Dominic Raab also made the headlines this week for winking at Angela Rayner during their heated exchange at PMQs. Raab received criticism for the ‘overt misogyny’ of the gesture, but at least he managed to eschew the normal Tory frontbench reaction whenever Ange gets her ginger growler out – I suppose one letter out should be considered a success?

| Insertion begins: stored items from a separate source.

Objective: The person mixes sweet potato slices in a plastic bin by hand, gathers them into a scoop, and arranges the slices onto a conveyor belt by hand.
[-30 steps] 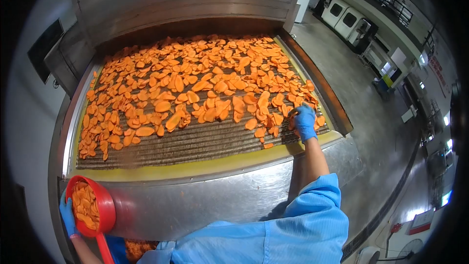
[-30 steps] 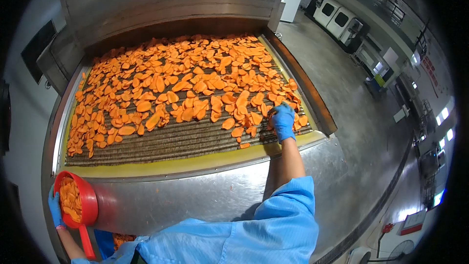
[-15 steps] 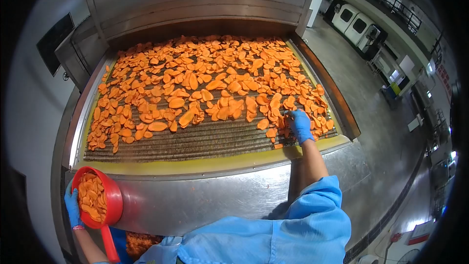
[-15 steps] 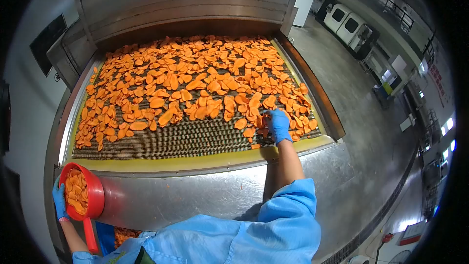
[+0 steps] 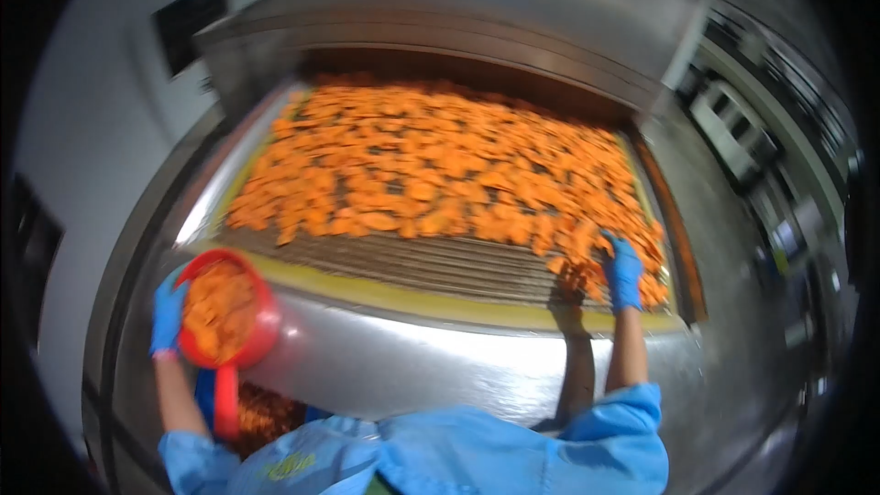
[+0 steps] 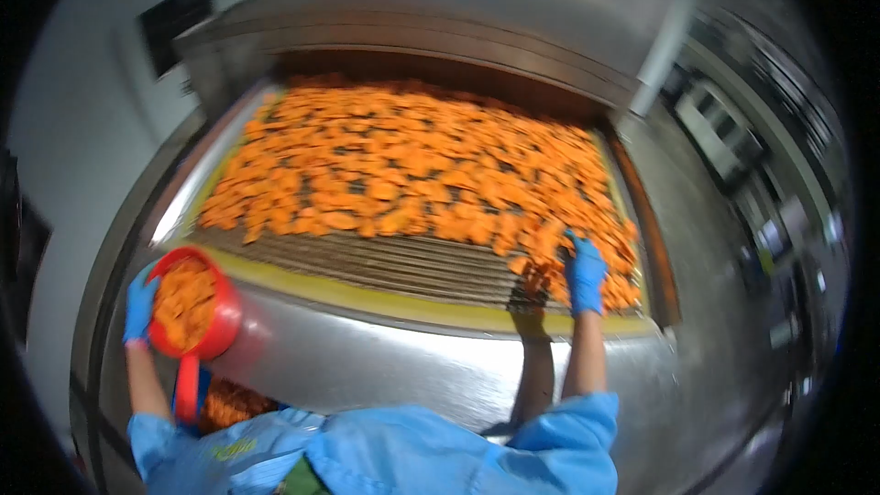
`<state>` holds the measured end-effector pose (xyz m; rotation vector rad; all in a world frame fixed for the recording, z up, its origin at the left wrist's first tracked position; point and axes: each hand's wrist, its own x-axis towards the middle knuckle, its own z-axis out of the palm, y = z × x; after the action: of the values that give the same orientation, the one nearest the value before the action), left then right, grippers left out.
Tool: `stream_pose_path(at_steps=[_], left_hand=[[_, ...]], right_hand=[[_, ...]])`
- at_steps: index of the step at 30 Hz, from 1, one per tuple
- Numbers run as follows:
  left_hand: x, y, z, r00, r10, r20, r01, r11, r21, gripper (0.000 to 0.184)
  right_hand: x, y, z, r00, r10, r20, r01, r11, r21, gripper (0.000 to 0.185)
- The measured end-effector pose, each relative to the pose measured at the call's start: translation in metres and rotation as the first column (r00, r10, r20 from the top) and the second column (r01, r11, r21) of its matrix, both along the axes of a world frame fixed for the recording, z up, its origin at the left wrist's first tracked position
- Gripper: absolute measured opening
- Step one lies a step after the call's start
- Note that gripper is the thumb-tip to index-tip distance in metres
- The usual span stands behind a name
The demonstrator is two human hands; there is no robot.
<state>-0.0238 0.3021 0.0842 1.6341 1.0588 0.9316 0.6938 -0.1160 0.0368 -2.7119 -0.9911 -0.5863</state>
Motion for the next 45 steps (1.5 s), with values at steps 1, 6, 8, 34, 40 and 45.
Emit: stream_pose_path(at_steps=[1,6,8,34,40,45], left_hand=[[0.001,-0.003,0.004,0.998,-0.006,-0.06,0.008,0.999,0.04,0.037],[-0.001,0.001,-0.002,0.991,0.048,-0.123,-0.032,0.991,0.126,0.034],[0.003,0.005,-0.002,0.975,0.092,-0.202,-0.084,0.995,0.047,0.035],[0.007,0.024,-0.024,0.994,-0.105,0.02,0.104,0.994,0.041,0.034],[0.011,0.024,-0.018,0.985,-0.17,0.018,0.169,0.985,0.013,0.036],[0.013,0.025,-0.022,0.978,-0.205,0.039,0.207,0.977,-0.045,0.037]], right_hand=[[-0.017,0.022,0.014,0.991,0.125,-0.042,-0.119,0.985,0.124,0.031],[-0.201,0.156,0.098,0.553,0.801,-0.228,-0.613,0.577,0.54,0.039],[-0.308,0.191,0.14,0.276,0.883,-0.38,-0.695,0.457,0.556,0.05],[-0.528,0.35,0.05,0.018,0.846,-0.533,-0.965,-0.124,-0.229,0.072],[-0.531,0.345,0.058,0.012,0.85,-0.526,-0.977,-0.102,-0.188,0.06],[-0.52,0.344,0.059,0.02,0.825,-0.565,-1.0,0.008,-0.023,0.059]])
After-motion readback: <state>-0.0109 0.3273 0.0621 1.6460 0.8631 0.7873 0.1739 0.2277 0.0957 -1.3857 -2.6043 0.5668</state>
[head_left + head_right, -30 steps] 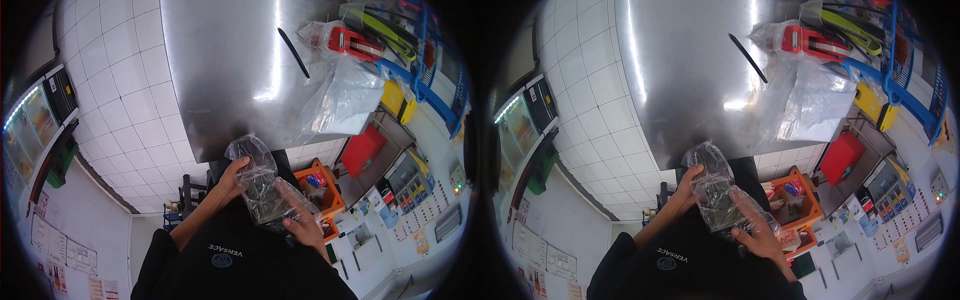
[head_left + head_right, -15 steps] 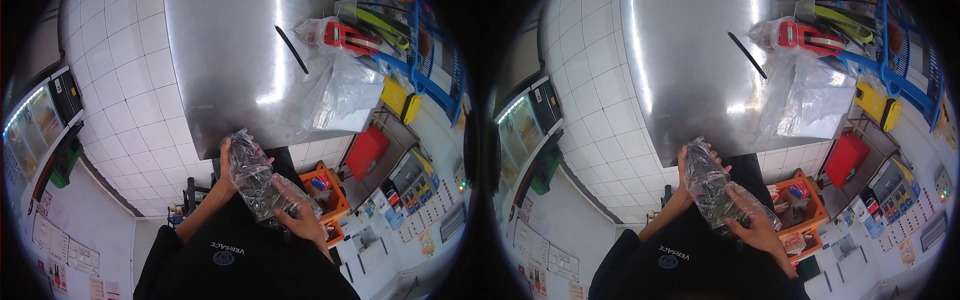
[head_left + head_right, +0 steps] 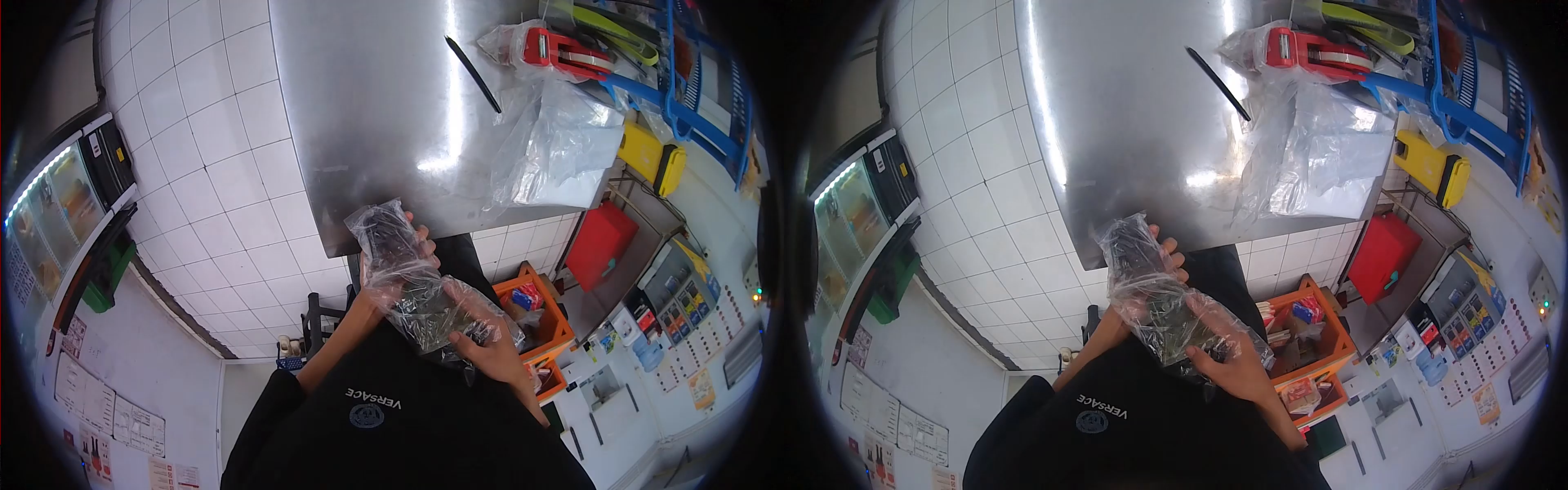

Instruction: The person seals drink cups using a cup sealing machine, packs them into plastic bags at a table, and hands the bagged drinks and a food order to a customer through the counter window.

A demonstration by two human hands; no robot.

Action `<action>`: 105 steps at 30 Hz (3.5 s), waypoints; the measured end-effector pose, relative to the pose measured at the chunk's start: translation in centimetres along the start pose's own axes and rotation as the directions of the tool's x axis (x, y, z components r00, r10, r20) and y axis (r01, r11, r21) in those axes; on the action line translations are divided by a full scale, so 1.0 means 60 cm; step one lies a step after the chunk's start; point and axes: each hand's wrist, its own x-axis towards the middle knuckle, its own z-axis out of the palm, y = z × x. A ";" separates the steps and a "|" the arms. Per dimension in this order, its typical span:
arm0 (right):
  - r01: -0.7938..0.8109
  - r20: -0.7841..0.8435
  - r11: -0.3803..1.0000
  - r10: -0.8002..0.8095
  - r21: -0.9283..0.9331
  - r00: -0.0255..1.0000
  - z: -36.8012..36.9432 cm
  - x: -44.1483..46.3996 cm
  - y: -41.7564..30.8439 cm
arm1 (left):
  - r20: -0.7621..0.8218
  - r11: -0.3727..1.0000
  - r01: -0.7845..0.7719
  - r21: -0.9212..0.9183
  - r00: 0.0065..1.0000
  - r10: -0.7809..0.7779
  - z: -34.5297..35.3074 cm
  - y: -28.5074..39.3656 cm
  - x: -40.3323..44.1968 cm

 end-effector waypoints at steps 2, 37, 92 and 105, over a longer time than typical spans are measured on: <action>0.005 -0.002 1.000 -0.005 0.016 1.000 0.001 0.003 0.003 | -0.004 0.998 0.022 -0.065 1.000 -0.022 -0.003 0.002 0.003; -0.098 -0.076 0.940 0.130 0.326 0.989 0.040 0.073 -0.102 | -0.230 0.975 -0.097 0.201 0.962 0.144 0.028 0.029 -0.021; 0.775 0.096 0.615 -0.771 -0.145 0.629 0.025 -0.028 -0.192 | 0.881 -0.361 -0.829 0.427 0.471 -0.038 0.318 0.017 -0.135; 0.740 0.154 0.563 -0.748 -0.369 0.646 0.035 -0.034 -0.202 | 0.531 -0.428 -0.522 0.738 0.840 -0.111 0.246 0.032 -0.099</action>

In other news, woke wanker of the week is assuredly Friends creator, Marta Kauffman, who told the Los Angeles Times the embarrassment and guilt she feels over the lack of diversity on the show. So much so, that she’s donating $4 million to create the Marta F. Kauffman ‘78 Professorship in African and African American Studies at Brandeis University:

It was after what happened to George Floyd that I began to wrestle with my having bought into systemic racism in ways I was never aware of – that was really the moment that I began to examine the ways I had participated. I knew then I needed to course-correct

Kauffman’s wealth is estimate at around $400M, so if you’re feeling guilty about your honky status, just donate the contents of your hanky the next time you blow your nose – that should get you back on track. 

‘Khant of the week’ (a scheme sponsored by London’s illustrious mayor), was picked up by the Muslim Engagement and development group (MEND), who declared after studying 100 mosques that ‘Muslims ‘expect an attack any time’ as ‘Islamophobic hate crime’ rises across UK. That’s right – the next time your gay friends are slaughtered, your city bombed to the screams of ‘Allahu Akbar’, or your 10-year-old daughter gang raped for the crime of being white, make sure you pity the real victims – Muslims.

In London, over one million people turned out on the streets to celebrate the 50th anniversary of gay pride – and if you didn’t take your toddler along to have all those lovely trans cocks waved in their face, what kind of homophobe are you? 

And finally, not to be left out of the equation, Sadiq Khan has decreed Brexit ‘the biggest piece of self-inflicted harm ever done to a country’ – perhaps he should take a look in the mirror once in a while?

 

 

That was Frank’s week.

Take care of yourselves, and your wallets.